Mongoose Schema Options¶
Mongoose schemas accept many options. Here's how goodm handles each:
| Option | Status | Rationale |
|---|---|---|
strict |
N/A | Go structs are inherently strict — only declared fields are serialized. There's no "loose mode" to toggle. |
versionKey |
Implemented | goodm uses __v (same as Mongoose) for optimistic concurrency control. See CRUD docs for details. |
autoIndex |
Omitted | goodm uses explicit Enforce() to create indexes on demand, giving you full control over when index creation happens (e.g., deploy scripts vs. app startup). |
toJSON / toObject |
Omitted | Use Go's json.Marshaler interface or custom methods on your struct. The language already provides this. |
minimize |
Omitted | Use bson:",omitempty" on struct tags to skip zero-valued fields. This is more granular than a schema-level flag. |
capped |
Omitted | Capped collections are a MongoDB admin concern. Create them using the MongoDB driver directly: db.CreateCollection(ctx, name, options.CreateCollection().SetCapped(true).SetSizeInBytes(size)). |
read / writeConcern |
Implemented | Per-schema read/write concern via the Configurable interface. Implement CollectionOptions() on your model to set read preference, read concern, and write concern. All CRUD, bulk, and pipeline operations automatically use the configured options. |
shardKey |
Omitted | Shard keys are a database administration concern configured at the MongoDB level, not the application level. |
validateBeforeSave |
Always on | goodm always validates before Create and Update. To bypass validation, use raw passthroughs (UpdateOne, DeleteOne, UpdateMany, DeleteMany). |
selectPopulatedPaths |
N/A | goodm's Populate is explicit — you specify exactly which fields to populate. There's no automatic path selection to configure. |
Implemented: Subdocuments¶
Nested structs are parsed recursively during registration. All goodm tags on inner struct fields are enforced — validation, defaults, and schema introspection work at any nesting depth.

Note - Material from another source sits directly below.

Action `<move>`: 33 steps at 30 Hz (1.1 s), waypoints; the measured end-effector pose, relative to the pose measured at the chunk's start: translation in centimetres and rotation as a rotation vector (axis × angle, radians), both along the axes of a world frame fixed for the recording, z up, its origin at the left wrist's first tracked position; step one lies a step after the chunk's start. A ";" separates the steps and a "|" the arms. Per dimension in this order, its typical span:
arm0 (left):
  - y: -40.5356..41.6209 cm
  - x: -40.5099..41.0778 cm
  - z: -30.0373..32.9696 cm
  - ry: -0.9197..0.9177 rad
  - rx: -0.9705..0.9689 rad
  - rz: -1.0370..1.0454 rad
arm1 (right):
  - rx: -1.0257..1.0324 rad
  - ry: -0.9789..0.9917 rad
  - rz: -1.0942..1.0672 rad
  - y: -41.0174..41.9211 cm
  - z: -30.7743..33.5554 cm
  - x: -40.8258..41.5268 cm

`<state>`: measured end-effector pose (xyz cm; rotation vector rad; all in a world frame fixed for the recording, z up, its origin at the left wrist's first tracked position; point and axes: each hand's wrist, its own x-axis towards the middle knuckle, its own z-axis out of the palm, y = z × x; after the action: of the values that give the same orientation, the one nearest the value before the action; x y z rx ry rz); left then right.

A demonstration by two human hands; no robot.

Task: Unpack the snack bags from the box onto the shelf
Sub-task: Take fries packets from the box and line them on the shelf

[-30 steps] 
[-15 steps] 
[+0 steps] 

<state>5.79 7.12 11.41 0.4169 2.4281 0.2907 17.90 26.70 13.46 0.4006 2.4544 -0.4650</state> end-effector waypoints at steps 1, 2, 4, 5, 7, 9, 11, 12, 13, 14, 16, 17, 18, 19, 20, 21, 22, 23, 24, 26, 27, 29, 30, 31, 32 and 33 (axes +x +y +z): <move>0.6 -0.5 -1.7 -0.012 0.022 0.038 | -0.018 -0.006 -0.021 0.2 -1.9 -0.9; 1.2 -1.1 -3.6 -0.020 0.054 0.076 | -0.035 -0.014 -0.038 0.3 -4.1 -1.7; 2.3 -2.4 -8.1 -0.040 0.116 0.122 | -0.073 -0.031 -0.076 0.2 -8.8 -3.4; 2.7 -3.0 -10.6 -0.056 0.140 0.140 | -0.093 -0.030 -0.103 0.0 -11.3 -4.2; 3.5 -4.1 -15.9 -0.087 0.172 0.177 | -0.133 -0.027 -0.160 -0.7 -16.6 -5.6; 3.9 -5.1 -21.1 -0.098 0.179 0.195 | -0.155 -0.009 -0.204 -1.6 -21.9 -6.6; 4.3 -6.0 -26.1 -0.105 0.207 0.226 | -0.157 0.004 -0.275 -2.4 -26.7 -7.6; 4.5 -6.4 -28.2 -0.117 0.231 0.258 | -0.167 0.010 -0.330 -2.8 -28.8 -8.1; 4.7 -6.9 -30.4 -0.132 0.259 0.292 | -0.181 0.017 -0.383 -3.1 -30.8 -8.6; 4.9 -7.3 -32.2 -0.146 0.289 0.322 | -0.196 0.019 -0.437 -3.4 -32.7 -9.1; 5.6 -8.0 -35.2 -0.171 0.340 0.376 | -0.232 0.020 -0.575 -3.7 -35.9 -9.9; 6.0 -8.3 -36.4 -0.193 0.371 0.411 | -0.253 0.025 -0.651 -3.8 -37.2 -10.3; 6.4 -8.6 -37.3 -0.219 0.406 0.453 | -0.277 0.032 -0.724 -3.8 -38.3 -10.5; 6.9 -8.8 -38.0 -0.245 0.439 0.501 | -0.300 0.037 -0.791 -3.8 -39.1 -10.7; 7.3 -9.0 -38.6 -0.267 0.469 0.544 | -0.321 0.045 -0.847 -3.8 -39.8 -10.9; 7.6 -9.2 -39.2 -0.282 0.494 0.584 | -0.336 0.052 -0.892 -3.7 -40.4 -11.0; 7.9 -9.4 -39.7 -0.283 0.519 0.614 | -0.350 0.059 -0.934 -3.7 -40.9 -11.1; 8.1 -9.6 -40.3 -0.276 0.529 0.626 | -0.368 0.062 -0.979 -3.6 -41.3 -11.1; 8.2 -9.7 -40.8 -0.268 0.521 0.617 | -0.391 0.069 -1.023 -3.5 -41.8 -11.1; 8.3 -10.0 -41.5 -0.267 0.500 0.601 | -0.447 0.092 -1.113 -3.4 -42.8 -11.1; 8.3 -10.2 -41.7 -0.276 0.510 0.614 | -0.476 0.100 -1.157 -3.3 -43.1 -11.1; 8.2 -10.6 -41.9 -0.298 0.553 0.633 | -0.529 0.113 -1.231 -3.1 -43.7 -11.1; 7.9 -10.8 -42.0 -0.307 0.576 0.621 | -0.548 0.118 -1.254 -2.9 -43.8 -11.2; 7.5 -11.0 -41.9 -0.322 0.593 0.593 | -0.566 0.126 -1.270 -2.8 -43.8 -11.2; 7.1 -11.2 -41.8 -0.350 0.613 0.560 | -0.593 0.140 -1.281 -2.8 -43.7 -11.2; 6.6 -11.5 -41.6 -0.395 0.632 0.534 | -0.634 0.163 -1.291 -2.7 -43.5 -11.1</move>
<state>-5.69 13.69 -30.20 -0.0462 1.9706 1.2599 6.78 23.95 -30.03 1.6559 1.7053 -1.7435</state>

Why inline sub-schemas instead of separate registration? Subdocuments aren't models — they don't have collections, hooks, or CRUD operations. They're structural components of their parent document. Requiring separate registration would add ceremony for no benefit and would imply capabilities (like independent CRUD) that don't exist.
Circular reference safety: During parsing, goodm tracks which types are currently being parsed. If a type references itself (e.g., type Node struct { Child *Node }), the recursive reference gets empty SubFields rather than causing infinite recursion.
Leaf types: time.Time, bson.ObjectID, and bson.Decimal128 are structs in Go but serialize as atomic BSON values. goodm treats them as leaf types and never recurses into their fields.
What's deferred: ref= tags inside subdocuments are parsed and stored but Populate() only operates on top-level fields. Dotted-path indexes (unique/index on inner fields) are parsed but not acted on by Enforce(). Both are future enhancements.
Design Principles¶
These omissions follow a few core principles:
-
Don't duplicate the language. If Go already provides a mechanism (methods, struct tags, zero values, static types), don't add a framework-level abstraction on top.
-
Be explicit over implicit. Transparent query modification, automatic type casting, and silent data filling create hard-to-debug behavior. goodm prefers operations that do exactly what they say.
-
Hooks and middleware are the escape hatch. Features that require custom behavior per-model (soft deletes, computed fields on save, default injection) can be implemented via hooks and middleware without adding framework complexity.
-
Keep the API surface small. Every feature added is a feature that must be maintained, documented, and understood. A smaller API is easier to learn and harder to misuse.